_WHAT IS REQUIRED_. Write the full listing out again, word for word, but omit the pictures.

_RECORD SET_.
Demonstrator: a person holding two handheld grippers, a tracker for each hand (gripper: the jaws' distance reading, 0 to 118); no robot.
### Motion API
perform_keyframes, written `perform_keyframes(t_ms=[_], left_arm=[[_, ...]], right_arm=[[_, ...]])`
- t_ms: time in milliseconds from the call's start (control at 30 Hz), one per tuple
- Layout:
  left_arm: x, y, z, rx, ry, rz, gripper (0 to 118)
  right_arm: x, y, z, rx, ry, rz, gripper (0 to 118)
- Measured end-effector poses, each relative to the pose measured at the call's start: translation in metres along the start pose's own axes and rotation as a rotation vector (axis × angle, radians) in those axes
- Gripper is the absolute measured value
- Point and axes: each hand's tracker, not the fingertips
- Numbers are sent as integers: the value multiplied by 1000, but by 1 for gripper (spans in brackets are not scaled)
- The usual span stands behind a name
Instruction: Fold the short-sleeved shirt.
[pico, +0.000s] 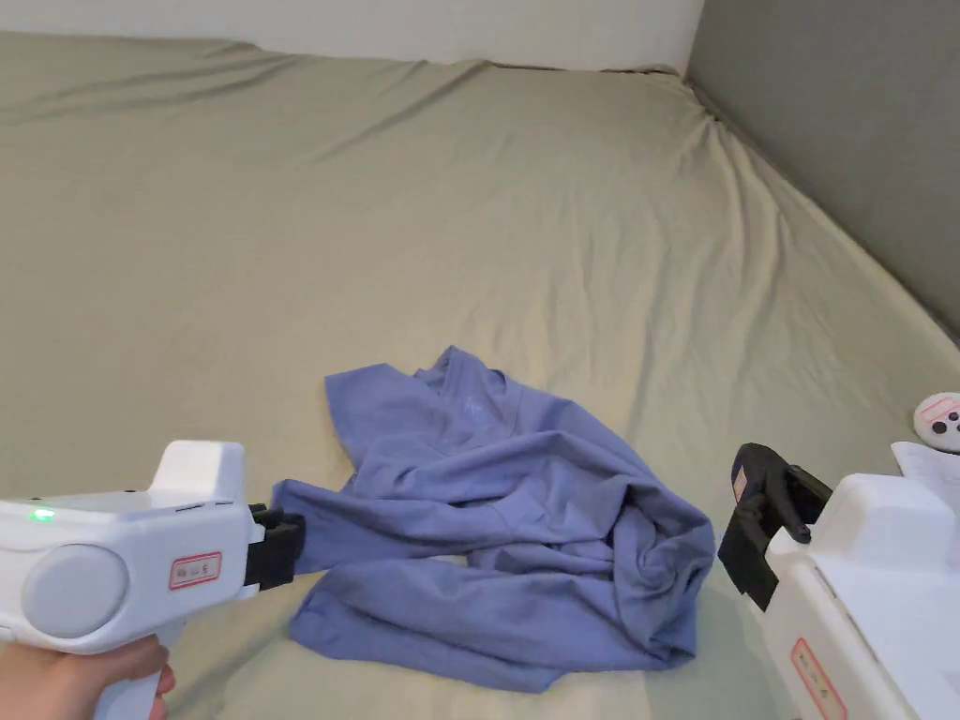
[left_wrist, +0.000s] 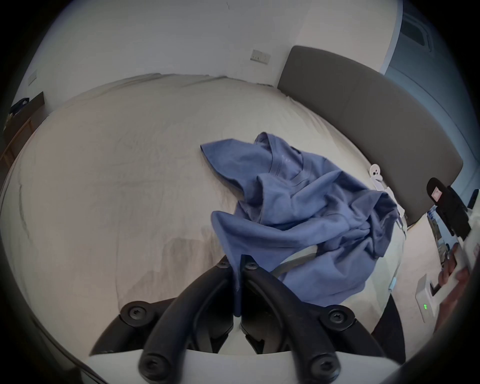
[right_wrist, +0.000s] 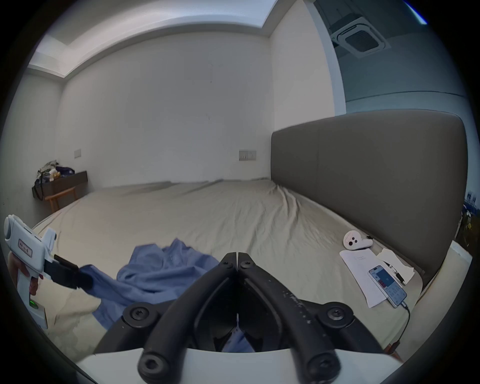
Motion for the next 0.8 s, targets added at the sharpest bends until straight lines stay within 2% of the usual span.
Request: perform_keyframes(t_ms=[67,100,167,200,233,367,500,633,700,733,767,800], left_arm=[[1,-2,6,7,6,4,2],[8,-2,7,11,5,6,2],[8,-4,10,16,-1,14,2],[8,-4,11,17,2,19,2],[4,-6,9,20,3,23,2],[-1,-6,13,28,14,40,2],[-7,-4,13,36,14,53,2],[-6,-3,12,25,20,47,2],[-5,-3,11,25,24,46,2],[-6,-3,11,25,25,48,2],[-8,-3,10,25,27,50,2],[-9,-3,9,23,28,52,2]], right_arm=[[10,11,-15,-183,50,27,3],[16,14,-27,-306,81,32,10],[26,12,-52,-578,165,80,64],[28,8,-61,-644,188,114,82],[27,0,-66,-657,202,145,89],[39,-13,-82,-773,199,179,88],[55,-28,-102,-801,224,107,89],[55,-41,-120,-822,215,127,90],[50,-50,-127,-827,210,142,72],[48,-51,-128,-828,218,148,50],[46,-53,-129,-826,249,141,39],[43,-53,-130,-824,300,103,39]])
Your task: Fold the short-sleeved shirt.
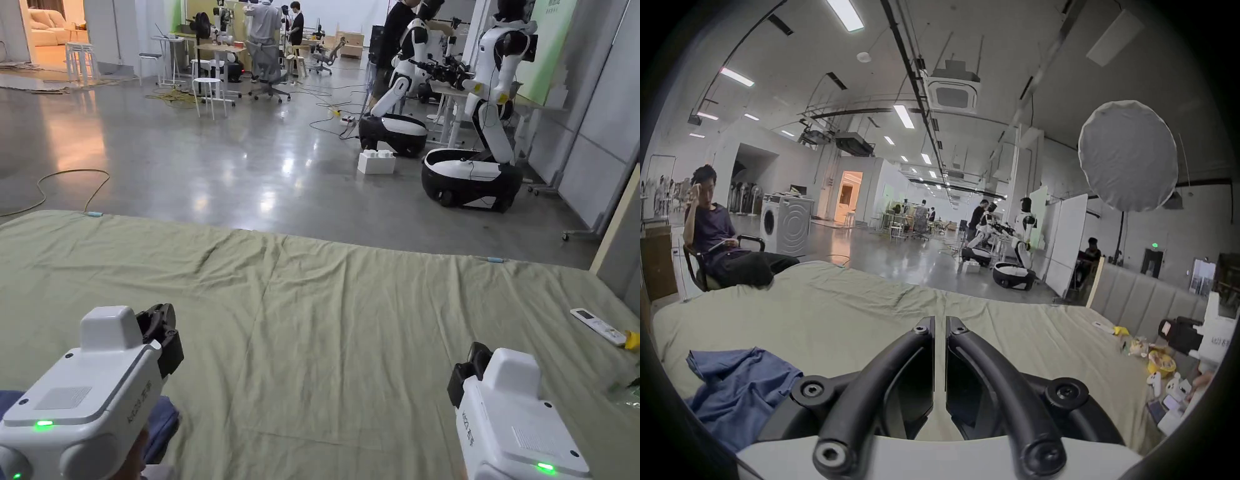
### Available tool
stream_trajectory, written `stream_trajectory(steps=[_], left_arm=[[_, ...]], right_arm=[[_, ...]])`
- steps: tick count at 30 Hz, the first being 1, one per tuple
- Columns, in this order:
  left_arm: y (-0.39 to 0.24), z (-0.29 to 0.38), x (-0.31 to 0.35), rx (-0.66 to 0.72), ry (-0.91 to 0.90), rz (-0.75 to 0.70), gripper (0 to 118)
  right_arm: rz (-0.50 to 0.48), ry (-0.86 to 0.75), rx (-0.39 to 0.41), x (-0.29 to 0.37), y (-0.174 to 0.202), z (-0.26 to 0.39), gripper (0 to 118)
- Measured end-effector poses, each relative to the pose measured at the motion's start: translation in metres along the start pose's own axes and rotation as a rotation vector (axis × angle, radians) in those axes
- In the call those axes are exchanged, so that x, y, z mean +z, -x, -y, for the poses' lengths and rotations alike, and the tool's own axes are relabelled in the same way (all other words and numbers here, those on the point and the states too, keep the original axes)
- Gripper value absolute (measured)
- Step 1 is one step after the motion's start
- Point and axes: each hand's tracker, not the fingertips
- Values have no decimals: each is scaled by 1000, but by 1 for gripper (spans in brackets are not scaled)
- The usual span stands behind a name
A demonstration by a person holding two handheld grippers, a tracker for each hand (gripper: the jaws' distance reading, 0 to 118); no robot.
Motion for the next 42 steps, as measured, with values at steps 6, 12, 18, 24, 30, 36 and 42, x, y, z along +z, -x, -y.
stream_trajectory(steps=[6, 12, 18, 24, 30, 36, 42], left_arm=[[48, -2, 17, -143, 146, -20, 6], [131, 8, 36, -69, 440, -92, 6], [169, 26, 30, 29, 757, -145, 7], [249, 86, -6, 44, 932, -195, 98], [266, 151, -30, 21, 1068, -188, 98], [211, 134, -4, -147, 1019, -227, 74], [209, 135, -2, -228, 939, -246, 10]], right_arm=[[-31, 12, 31, 1, 5, -4, 1], [-114, 71, 46, 0, 25, 3, 1], [-188, 114, 91, -4, 54, 21, 1], [-252, 160, 146, 0, 76, 38, 1], [-273, 192, 173, 1, 84, 50, 1], [-288, 202, 213, 3, 84, 56, 1], [-281, 206, 233, 4, 81, 59, 1]])
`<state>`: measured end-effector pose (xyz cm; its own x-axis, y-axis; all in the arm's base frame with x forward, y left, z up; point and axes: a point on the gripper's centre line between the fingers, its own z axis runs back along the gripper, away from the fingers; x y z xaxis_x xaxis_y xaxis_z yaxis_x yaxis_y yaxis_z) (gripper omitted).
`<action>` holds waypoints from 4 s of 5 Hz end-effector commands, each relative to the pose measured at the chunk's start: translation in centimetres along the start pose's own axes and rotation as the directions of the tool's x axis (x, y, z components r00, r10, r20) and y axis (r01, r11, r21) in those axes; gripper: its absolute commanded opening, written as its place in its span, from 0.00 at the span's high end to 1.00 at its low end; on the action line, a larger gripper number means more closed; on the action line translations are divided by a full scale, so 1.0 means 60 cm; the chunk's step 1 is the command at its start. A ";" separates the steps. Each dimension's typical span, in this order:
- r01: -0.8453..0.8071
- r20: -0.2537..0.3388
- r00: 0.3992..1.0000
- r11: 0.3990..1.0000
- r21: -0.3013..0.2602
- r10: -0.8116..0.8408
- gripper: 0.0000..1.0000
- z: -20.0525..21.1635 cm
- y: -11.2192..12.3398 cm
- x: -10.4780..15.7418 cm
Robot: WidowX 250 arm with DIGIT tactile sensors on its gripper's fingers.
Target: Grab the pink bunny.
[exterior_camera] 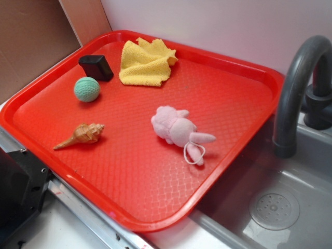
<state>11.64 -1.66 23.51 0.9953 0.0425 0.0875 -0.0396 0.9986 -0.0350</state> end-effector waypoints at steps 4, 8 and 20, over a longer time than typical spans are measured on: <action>0.636 0.085 0.770 0.771 -0.034 -0.632 0.00 -0.067 -0.056 0.114; 0.998 0.023 0.061 0.061 -0.016 -0.998 0.00 -0.184 -0.199 0.162; 0.840 -0.113 0.529 0.538 -0.072 -0.841 1.00 -0.244 -0.120 0.222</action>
<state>26.74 -7.34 8.18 0.5534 -0.8265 -0.1028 0.8251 0.5609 -0.0679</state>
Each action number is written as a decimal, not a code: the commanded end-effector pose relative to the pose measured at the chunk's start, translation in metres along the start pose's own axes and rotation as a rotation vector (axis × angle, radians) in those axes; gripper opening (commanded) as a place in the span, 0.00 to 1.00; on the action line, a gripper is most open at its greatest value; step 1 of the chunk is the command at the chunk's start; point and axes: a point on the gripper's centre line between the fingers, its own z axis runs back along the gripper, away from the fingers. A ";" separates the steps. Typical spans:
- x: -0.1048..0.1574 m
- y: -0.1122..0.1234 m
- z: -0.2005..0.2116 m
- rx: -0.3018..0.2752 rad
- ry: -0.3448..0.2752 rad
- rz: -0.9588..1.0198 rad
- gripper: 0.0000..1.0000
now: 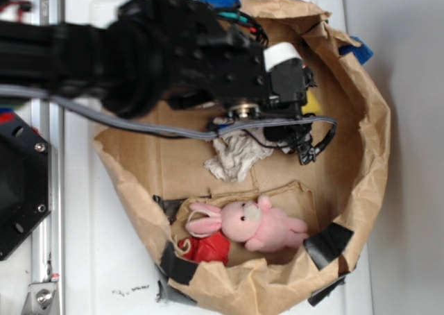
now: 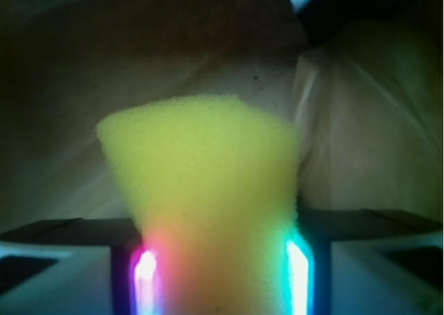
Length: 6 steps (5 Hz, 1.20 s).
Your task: Grab the green sponge.
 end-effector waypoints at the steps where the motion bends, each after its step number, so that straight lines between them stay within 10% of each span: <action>1: 0.010 0.009 0.105 -0.019 0.055 0.047 0.00; 4: -0.013 0.001 0.138 -0.078 0.201 -0.132 0.00; 6: -0.018 0.001 0.134 -0.072 0.193 -0.127 0.00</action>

_RESPONSE TO THIS EXERCISE_.
Demonstrator: a person holding two handheld grippers, a tracker for each hand (gripper: the jaws' distance reading, 0 to 118); no robot.
### Motion API
perform_keyframes, written `perform_keyframes(t_ms=[_], left_arm=[[_, ...]], right_arm=[[_, ...]])`
- t_ms: time in milliseconds from the call's start (control at 30 Hz), one per tuple
- Layout:
  left_arm: x, y, z, rx, ry, rz, gripper (0 to 118)
  right_arm: x, y, z, rx, ry, rz, gripper (0 to 118)
- Measured end-effector poses, each relative to the pose measured at the call's start: translation in metres along the start pose's own axes and rotation as a rotation vector (axis × angle, radians) in those axes
- Gripper is the absolute measured value
- Point and axes: each hand's tracker, not the fingertips
- Numbers are sent as integers: the value multiplied by 1000, but by 1 for gripper (spans in brackets are not scaled)
- The usual span stands behind a name
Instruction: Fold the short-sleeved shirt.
[pico, +0.000s] 
[left_wrist, +0.000s] 
[right_wrist, +0.000s] 
Motion for the next 0.8 s, targets added at the sharpest bends until straight lines stay within 2% of the usual span.
Request: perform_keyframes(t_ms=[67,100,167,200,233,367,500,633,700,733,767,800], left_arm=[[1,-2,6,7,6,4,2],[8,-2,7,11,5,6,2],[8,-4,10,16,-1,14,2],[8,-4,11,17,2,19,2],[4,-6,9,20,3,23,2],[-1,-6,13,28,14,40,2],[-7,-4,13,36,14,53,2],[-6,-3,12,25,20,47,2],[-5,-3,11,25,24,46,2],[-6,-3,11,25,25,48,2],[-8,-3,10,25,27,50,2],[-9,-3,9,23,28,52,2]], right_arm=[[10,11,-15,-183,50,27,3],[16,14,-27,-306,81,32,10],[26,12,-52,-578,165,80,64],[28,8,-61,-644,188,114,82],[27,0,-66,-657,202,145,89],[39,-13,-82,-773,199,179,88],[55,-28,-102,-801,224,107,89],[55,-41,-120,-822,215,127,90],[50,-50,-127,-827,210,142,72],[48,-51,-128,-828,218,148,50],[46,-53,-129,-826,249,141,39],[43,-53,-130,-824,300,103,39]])
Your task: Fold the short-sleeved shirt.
### Available tool
stream_trajectory, written `stream_trajectory(steps=[_], left_arm=[[_, ...]], right_arm=[[_, ...]])`
- steps: tick count at 30 Hz, the first being 1, one per tuple
- Columns, in this order:
  left_arm: y (-0.39 to 0.24), z (-0.29 to 0.38), x (-0.31 to 0.35), rx (-0.66 to 0.72), ry (-0.91 to 0.90), rz (-0.75 to 0.70), gripper (0 to 118)
  right_arm: rz (-0.50 to 0.48), ry (-0.86 to 0.75), rx (-0.39 to 0.41), x (-0.29 to 0.37), y (-0.174 to 0.202), z (-0.26 to 0.39), gripper (0 to 118)
- Measured end-effector poses, each relative to the pose measured at the motion's start: translation in metres along the start pose's own axes and rotation as a rotation vector (axis × angle, radians) in those axes
- In the call those axes are exchanged, so that x, y, z mean +z, -x, -y, for the poses' lengths and rotations alike, and the tool's own axes are relabelled in the same way (all other words and numbers here, those on the point and the states too, keep the original axes)
- Gripper value absolute (measured)
- Step 1 is one step after the motion's start
- Point and axes: each hand's tracker, not the fingertips
- Values have no decimals: each is scaled by 1000, but by 1 for gripper (spans in brackets are not scaled)
- The usual span stands behind a name
A demonstration by a person holding two handheld grippers, a tracker for each hand (gripper: the jaws' distance reading, 0 to 118); no robot.
Motion for the next 42 steps, as measured, with values at steps 6, 12, 18, 24, 30, 36 and 42, x, y, z along +z, -x, -y.
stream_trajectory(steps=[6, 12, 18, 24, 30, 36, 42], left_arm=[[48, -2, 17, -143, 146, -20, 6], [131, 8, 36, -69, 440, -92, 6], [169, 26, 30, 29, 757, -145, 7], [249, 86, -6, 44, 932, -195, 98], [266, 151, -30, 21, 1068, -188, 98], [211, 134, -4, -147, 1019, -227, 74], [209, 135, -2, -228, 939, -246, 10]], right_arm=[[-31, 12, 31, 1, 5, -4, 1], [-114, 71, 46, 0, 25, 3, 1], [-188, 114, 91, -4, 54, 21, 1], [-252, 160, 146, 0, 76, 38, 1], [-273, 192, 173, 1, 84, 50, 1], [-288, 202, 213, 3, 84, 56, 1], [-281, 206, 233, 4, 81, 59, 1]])
`<state>`: measured end-effector pose (xyz cm; its own x-axis, y-axis; all in the arm's base frame with x forward, y left, z up; point and axes: a point on the gripper's centre line between the fingers, its own z axis runs back along the gripper, away from the fingers; x y z xaxis_x xaxis_y xaxis_z yaxis_x yaxis_y yaxis_z) (gripper omitted).
`<action>` holds waypoints from 4 s of 5 Hz end-effector commands, each relative to the pose measured at the chunk's start: translation in centimetres along the start pose's own axes and rotation as the directions of the tool's x axis (x, y, z components r00, r10, r20) and y axis (r01, r11, r21) in those axes; gripper: its absolute commanded opening, written as its place in its span, from 0.00 at the span's high end to 1.00 at its low end; on the action line, a larger gripper number means more closed; on the action line translations are divided by a full scale, so 1.0 means 60 cm; the chunk's step 1 is the command at its start. A ";" separates the steps. Each dimension's typical span, in this order:
- r01: -0.8453..0.8071
- r20: -0.2537..0.3388
- r00: 0.3992..1.0000
- r11: 0.3990..1.0000
- r21: -0.3013..0.2602
- r10: -0.8116..0.8408
- gripper: 0.0000..1.0000
- z: -20.0525..21.1635 cm
- y: -11.2192..12.3398 cm
- x: -10.4780..15.7418 cm
Robot: WidowX 250 arm with DIGIT tactile sensors on its gripper's fingers.
Target: Grab the pink bunny.
[exterior_camera] 
<state>11.64 -1.66 23.51 0.9953 0.0425 0.0875 -0.0396 0.9986 -0.0350</state> end-effector waypoints at steps 4, 8 and 20, over a longer time than typical spans are measured on: <action>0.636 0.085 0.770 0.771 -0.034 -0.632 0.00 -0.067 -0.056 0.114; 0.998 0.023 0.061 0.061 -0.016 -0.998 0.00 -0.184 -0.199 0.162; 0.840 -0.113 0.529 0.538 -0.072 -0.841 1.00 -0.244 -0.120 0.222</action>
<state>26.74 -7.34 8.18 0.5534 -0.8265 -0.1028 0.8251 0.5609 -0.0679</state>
Each action number is written as a decimal, not a code: the commanded end-effector pose relative to the pose measured at the chunk's start, translation in metres along the start pose's own axes and rotation as a rotation vector (axis × angle, radians) in those axes; gripper opening (commanded) as a place in the span, 0.00 to 1.00; on the action line, a gripper is most open at its greatest value; step 1 of the chunk is the command at the chunk's start; point and axes: a point on the gripper's centre line between the fingers, its own z axis runs back along the gripper, away from the fingers. A ";" separates the steps. Typical spans:
- x: -0.1048..0.1574 m
- y: -0.1122..0.1234 m
- z: -0.2005..0.2116 m
- rx: -0.3018..0.2752 rad
- ry: -0.3448..0.2752 rad
- rz: -0.9588..1.0198 rad
- gripper: 0.0000..1.0000
now: 
now: 
Length: 6 steps (5 Hz, 1.20 s).
Your task: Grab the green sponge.
 end-effector waypoints at the steps where the motion bends, each after its step number, so that straight lines between them stay within 10% of each span: <action>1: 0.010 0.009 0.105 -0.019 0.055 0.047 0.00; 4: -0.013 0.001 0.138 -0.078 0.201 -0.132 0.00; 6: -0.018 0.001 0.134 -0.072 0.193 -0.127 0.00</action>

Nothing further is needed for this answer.